A darkly comic, gritty, punch-in-the-guts new novel that captures life on the poverty line in Aotearoa now, from the author of 1986, Iceland and I Thought We'd Be Famous.
Monday Woolridge is a fighter with a face covered in scars and life full of debt.
Her Avondale flat has no furniture, her father's dead, her catatonic mother's in an expensive nursing home and her kickboxing gym is going to Thailand.
Monday's shitty bartending job pays fifty cents over minimum wage, and she desperately needs another way to generate income.

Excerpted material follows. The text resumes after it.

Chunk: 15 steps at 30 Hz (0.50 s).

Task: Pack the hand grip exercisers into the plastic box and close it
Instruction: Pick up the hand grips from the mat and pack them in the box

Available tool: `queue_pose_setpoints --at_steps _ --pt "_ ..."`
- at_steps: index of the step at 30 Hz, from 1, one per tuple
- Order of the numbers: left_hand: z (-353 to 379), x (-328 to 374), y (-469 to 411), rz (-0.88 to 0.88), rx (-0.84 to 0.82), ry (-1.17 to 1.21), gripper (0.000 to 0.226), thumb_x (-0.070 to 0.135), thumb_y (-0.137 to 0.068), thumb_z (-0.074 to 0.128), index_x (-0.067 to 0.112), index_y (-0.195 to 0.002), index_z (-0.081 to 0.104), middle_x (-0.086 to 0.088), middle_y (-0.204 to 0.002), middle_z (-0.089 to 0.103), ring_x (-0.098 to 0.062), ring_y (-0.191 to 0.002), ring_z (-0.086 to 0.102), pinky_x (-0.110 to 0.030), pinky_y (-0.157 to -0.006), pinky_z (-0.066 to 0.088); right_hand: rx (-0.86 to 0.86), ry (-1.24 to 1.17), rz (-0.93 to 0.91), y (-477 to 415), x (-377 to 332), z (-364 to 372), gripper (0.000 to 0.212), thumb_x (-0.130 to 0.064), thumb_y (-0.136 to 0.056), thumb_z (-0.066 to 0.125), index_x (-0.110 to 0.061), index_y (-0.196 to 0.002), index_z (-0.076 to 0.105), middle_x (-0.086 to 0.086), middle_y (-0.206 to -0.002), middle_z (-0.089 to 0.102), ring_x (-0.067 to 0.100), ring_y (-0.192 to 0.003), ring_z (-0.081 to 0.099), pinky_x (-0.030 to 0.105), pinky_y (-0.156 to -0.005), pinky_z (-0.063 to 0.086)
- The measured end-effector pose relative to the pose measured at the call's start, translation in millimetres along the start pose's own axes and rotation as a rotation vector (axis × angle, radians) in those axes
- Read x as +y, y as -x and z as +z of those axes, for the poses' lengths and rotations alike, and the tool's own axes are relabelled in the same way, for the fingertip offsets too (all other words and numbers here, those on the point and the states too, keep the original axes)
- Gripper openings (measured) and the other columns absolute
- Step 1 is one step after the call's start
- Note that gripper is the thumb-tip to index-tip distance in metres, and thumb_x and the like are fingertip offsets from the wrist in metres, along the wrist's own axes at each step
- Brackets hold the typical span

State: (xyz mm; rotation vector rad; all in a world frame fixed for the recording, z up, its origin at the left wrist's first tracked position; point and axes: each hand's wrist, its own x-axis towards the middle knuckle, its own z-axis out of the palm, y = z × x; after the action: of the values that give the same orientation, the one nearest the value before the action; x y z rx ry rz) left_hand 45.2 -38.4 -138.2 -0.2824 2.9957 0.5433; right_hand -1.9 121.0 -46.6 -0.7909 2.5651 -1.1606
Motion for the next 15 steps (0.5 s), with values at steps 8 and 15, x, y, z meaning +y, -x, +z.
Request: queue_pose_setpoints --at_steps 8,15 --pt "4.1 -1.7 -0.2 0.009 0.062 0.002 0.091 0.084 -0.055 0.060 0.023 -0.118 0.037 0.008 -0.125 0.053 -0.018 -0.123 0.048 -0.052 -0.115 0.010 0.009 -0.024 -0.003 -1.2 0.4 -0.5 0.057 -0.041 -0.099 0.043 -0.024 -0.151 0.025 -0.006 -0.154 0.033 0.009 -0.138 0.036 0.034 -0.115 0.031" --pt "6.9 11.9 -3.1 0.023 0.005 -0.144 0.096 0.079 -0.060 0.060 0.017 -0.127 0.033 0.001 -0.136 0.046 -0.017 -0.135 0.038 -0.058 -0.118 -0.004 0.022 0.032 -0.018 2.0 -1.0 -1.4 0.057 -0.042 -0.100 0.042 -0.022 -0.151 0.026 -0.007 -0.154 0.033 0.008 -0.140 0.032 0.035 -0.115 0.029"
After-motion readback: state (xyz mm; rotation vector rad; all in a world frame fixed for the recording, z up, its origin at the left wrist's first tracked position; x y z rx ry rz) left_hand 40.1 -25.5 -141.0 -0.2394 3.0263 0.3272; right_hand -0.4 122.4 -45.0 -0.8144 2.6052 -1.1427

Dealing drugs off the dark web with her flatmate JJ looks like it's working - until it really doesn't, and the pair have to flee Tamaki Makaurau to escape the gangsters, the vampires and the ghosts of Monday's past.
This is a pacy, heart-twisting, punch-in-the-guts, darkly comic novel that captures life on the poverty line in Aotearoa now.
From the award-winning poet and playwright Dominic Hoey, author of Iceland, I Thought We'd Be Famous, and the 2021 SST Short Story Award winner, 1986.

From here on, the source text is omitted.